[DATA FOR THIS TASK Boundary: Start]

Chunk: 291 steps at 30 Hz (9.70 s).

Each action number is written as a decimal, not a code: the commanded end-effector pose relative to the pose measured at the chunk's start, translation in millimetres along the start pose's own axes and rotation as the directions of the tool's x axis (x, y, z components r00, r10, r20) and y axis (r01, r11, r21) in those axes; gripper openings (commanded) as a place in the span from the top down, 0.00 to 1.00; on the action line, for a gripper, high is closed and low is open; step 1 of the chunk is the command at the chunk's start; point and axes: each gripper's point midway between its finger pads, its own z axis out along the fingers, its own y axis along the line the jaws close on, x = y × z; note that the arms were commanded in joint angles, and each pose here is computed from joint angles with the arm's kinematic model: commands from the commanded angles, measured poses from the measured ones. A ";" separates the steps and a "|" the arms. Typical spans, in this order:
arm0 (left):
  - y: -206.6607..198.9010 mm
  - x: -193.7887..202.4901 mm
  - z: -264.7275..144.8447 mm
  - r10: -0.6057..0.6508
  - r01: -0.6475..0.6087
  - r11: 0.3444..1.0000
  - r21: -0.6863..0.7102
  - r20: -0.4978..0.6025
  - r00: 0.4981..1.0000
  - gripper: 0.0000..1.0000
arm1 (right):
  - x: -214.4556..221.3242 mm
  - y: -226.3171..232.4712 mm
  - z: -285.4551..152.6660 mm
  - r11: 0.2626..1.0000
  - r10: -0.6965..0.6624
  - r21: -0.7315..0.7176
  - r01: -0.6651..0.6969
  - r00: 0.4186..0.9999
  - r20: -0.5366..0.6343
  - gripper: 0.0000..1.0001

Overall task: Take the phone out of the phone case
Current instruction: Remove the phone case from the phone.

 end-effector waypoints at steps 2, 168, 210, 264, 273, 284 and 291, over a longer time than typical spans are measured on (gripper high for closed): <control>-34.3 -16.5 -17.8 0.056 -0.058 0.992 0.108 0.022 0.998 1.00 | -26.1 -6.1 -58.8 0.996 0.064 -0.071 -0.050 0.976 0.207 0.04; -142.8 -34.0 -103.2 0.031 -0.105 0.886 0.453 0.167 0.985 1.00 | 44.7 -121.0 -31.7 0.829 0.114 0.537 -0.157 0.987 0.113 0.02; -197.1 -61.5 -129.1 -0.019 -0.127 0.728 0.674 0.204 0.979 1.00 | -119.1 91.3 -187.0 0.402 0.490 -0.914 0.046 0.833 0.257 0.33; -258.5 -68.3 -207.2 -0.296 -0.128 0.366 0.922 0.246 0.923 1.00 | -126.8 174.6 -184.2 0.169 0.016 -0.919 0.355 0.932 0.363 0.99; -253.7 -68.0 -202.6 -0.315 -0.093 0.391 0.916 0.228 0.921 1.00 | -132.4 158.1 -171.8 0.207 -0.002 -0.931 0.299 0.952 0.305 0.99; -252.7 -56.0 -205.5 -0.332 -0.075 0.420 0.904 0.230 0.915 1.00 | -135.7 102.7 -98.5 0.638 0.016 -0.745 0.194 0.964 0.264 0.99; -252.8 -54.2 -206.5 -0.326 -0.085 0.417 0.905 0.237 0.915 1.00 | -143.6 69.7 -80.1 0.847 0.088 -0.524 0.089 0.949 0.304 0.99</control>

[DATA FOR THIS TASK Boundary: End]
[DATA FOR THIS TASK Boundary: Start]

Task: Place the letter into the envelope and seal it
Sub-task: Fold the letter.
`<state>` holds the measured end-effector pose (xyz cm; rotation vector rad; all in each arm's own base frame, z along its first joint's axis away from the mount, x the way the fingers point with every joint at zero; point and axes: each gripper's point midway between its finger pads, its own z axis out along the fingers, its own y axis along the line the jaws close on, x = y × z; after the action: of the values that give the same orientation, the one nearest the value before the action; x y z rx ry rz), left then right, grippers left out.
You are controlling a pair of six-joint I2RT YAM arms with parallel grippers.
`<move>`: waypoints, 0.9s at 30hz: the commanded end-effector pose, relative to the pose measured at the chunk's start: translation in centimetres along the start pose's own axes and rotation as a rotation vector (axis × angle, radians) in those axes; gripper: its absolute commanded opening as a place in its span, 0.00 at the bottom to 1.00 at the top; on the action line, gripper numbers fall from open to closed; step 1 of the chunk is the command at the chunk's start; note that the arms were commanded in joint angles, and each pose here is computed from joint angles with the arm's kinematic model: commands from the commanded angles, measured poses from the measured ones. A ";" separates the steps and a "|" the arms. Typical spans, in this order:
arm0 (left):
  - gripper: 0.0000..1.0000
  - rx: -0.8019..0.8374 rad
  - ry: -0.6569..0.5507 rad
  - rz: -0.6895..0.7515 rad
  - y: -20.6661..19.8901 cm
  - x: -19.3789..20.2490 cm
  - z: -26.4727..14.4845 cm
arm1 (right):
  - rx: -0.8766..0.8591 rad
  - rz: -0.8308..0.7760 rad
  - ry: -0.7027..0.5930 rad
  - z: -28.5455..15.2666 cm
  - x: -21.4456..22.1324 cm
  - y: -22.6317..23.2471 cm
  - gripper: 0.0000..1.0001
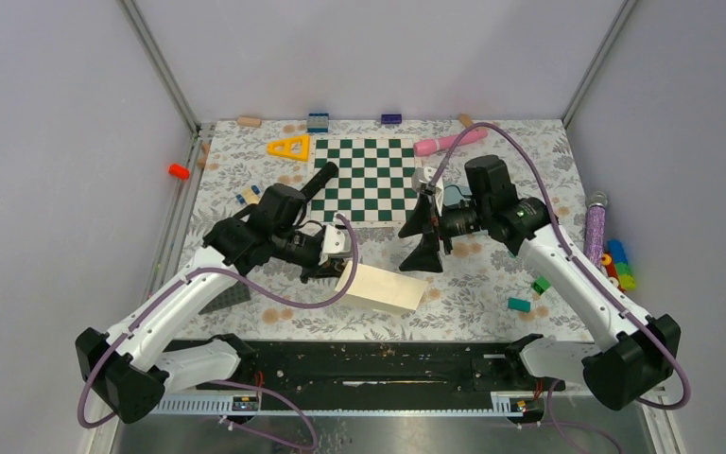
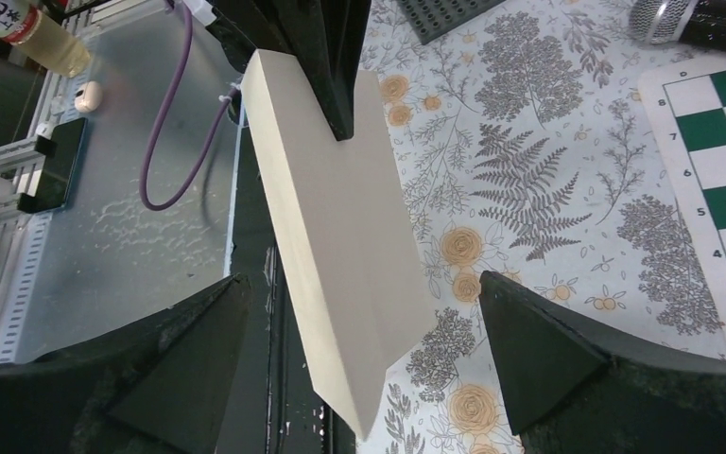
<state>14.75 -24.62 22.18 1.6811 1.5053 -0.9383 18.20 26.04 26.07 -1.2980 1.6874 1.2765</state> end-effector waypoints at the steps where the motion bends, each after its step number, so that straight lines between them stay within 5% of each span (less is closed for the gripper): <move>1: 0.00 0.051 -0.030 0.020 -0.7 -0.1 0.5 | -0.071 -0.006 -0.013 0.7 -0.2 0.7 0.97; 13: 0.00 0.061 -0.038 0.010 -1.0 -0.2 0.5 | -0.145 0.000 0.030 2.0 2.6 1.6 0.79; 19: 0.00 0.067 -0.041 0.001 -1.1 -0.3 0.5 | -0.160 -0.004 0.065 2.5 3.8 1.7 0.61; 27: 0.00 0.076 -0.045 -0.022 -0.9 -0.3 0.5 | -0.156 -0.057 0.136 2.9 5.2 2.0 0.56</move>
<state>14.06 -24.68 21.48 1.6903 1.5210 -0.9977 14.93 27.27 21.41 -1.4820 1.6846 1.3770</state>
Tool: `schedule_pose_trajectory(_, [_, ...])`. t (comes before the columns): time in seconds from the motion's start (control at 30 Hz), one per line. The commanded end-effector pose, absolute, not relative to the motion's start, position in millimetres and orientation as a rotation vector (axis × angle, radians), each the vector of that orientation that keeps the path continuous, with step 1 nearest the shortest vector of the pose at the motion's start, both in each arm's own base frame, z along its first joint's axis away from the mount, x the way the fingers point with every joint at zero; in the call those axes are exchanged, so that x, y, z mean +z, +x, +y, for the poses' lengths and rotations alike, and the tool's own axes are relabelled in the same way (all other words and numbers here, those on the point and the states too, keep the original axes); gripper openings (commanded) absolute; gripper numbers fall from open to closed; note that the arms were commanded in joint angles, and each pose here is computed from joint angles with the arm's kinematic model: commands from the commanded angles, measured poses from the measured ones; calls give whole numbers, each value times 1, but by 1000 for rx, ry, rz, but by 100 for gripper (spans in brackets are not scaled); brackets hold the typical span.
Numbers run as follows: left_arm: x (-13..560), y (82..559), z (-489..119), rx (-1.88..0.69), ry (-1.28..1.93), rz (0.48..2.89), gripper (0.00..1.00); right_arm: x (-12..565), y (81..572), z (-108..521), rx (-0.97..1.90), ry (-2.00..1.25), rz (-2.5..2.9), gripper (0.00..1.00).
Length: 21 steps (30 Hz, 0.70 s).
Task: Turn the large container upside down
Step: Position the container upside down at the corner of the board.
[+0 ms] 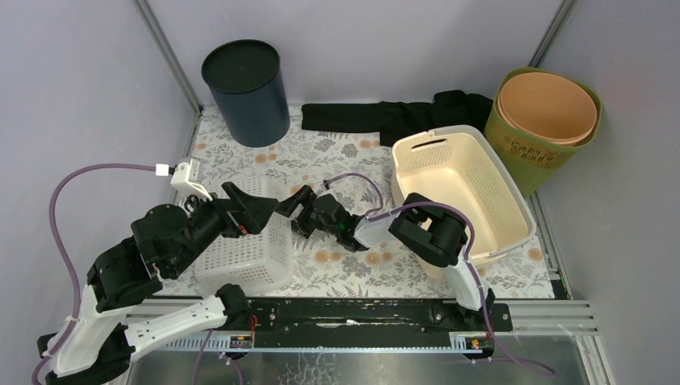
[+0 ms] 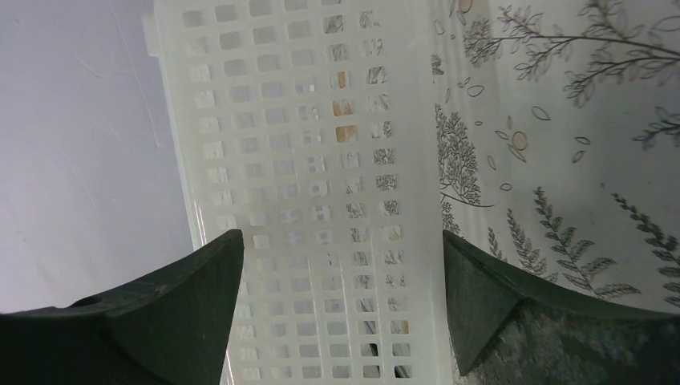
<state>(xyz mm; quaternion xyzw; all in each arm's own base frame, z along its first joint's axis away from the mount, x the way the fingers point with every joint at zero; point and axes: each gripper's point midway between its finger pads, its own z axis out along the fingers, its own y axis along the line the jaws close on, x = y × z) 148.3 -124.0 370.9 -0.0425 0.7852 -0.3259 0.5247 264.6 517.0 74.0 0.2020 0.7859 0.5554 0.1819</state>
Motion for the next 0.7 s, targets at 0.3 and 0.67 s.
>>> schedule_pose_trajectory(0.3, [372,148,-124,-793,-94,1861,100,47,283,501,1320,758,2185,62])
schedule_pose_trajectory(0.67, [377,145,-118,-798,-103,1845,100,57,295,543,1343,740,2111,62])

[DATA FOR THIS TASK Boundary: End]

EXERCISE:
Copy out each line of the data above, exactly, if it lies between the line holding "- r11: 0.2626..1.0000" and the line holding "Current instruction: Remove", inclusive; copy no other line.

SOLUTION FOR THIS TASK:
  - r11: 0.2626..1.0000
  - r10: -0.6965..0.6624
  - r21: -0.7315..0.7176
  - r01: -0.6651..0.6969
  - r00: 0.4186..0.9999
  - r20: -0.5366..0.6343
  - gripper: 0.0000..1.0001

Overall task: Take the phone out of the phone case
Current instruction: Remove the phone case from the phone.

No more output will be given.